Georgina Campbell: 'I wanted to be an air hostess, not an actor'

At 16, Georgina Campbell hated auditions and never had more than one line in the school play. So how did she beat Sarah Lancashire to TV’s biggest prize? The rising star on lucky breaks and why there’s no shame in playing the girlfriend


Last year, at the age of 22, and barely into her career, Georgina Campbell won Britain’s biggest TV prize for best actress. Not many people expected her to – she was up against Sarah Lancashire, Keeley Hawes and Sheridan Smith. And she was virtually unknown – her BBC3 drama Murdered By My Boyfriend, a domestic-violence drama based on a true story, was critically acclaimed but had nothing like the hype of Happy Valley and Line of Duty. But if you were one of the 3.5 million people who watched Campbell play Ashley – the young woman beaten to death by her abusive partner – with such restraint and realism, her win was no surprise.

What happens in the weeks and months afterwards? What sort of huge offers was she turning down? Campbell laughs, cupping her mug of Earl Grey in a cafe across the road from her home in south London. “Not much.
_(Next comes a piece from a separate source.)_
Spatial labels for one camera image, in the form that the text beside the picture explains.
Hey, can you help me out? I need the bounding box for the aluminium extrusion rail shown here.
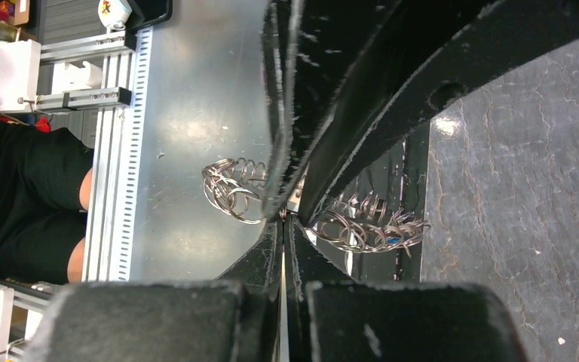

I’m not batting away offers, no.” The effect, she says, has been to make her feel “a bit more secure”, but she also remembers reading an interview with serial Bafta-winner Olivia Colman – with whom she has worked, on the Channel 4 comedy Flowers and again in the forthcoming third series of Broadchurch – “and she said that after she won hers, she really didn’t get much work for a while. People know me a bit more, I get into the audition room more, which means I get more of a chance.”

Most of Campbell’s roles since her Bafta win have been smaller, supporting ones, usually playing the girlfriend. “Really good leading roles are few and far between, and there is so much competition because there are so many fantastic actresses in this country. I don’t think there’s that much to be said about going, ‘I’m a big deal so I’m going to be the main character in everything.’”



 Campbell, right, in One of Us. Photograph: Mark Mainz/BBC

Campbell plays the girlfriend in One of Us, a new BBC four-part thriller set in the Scottish Highlands, but it’s more of an ensemble piece. A young couple are murdered in their Edinburgh flat. At first, it seems like a break-in gone wrong, but it starts to look as if the murderer has some connection to their families. The events that unfold are pretty implausible, but dark and gripping nonetheless.

Campbell was spotted in the street when she was 16 by Sarah Walker, the writer and director who asked her to audition for a part in her show Freak. She got it. Growing up in Dartford with her mother, a teacher, and stepfather, a bookbinder, she hadn’t particularly wanted to be an actor. “I wanted to be an air hostess, because I thought it was the most glamorous thing – and I’d never been on a plane,” she says with a laugh. At school, she liked art and textiles, and thought she might go into fashion. The extent of her acting experience was getting one line in the school plays, “and I would end up saying it really weirdly”.

Campbell with Royce Pierreson in Murder By My Boyfriend. Photograph: BBC

If a show has a male director, having a bit of female input ​is usually quite helpful

She says that when she got the role, she didn’t understand what it really meant at the time. “It’s so hard to get into this industry. There are so many people who are so talented, and they never get those opportunities. Being in the right place and someone giving you a push – I got that. And I was quite shy when I was younger, so the idea of going to auditions was not what I wanted to do at all. I hated it.” Her parents encouraged her, saying that if she didn’t like it, she could always stop. But the parts kept coming – including the usual TV apprenticeship roles in Casualty and Holby City – and she found herself enjoying it. After Murdered By My Boyfriend, she appeared in comedies such as the E4 show Tripped and Sky 1’s After Hours.


Roles for women, she thinks, are “getting a lot better, and I think people are always open to talking about things. There are roles I’ve gone for where it’s been written in a certain way. You read it and you’re like, ‘Well, maybe get rid of that, don’t do this, maybe do this instead.’ I think there’s always a way to bring something, even if it is just the girlfriend role. As long as you’re playing it with an idea of who that person is on their own, away from the male character.” Most directors are open to a discussion, she says. “And if it is a male director and writer, having a bit of female input is usually quite helpful.”

The main issue, Campbell says, is there are not enough female writers and directors. “There needs to definitely be more.” She smiles, raising her voice against the loud background chatter. “There are plenty of very good ones out there.”

One of Us starts on 23 August at 9pm on BBC1.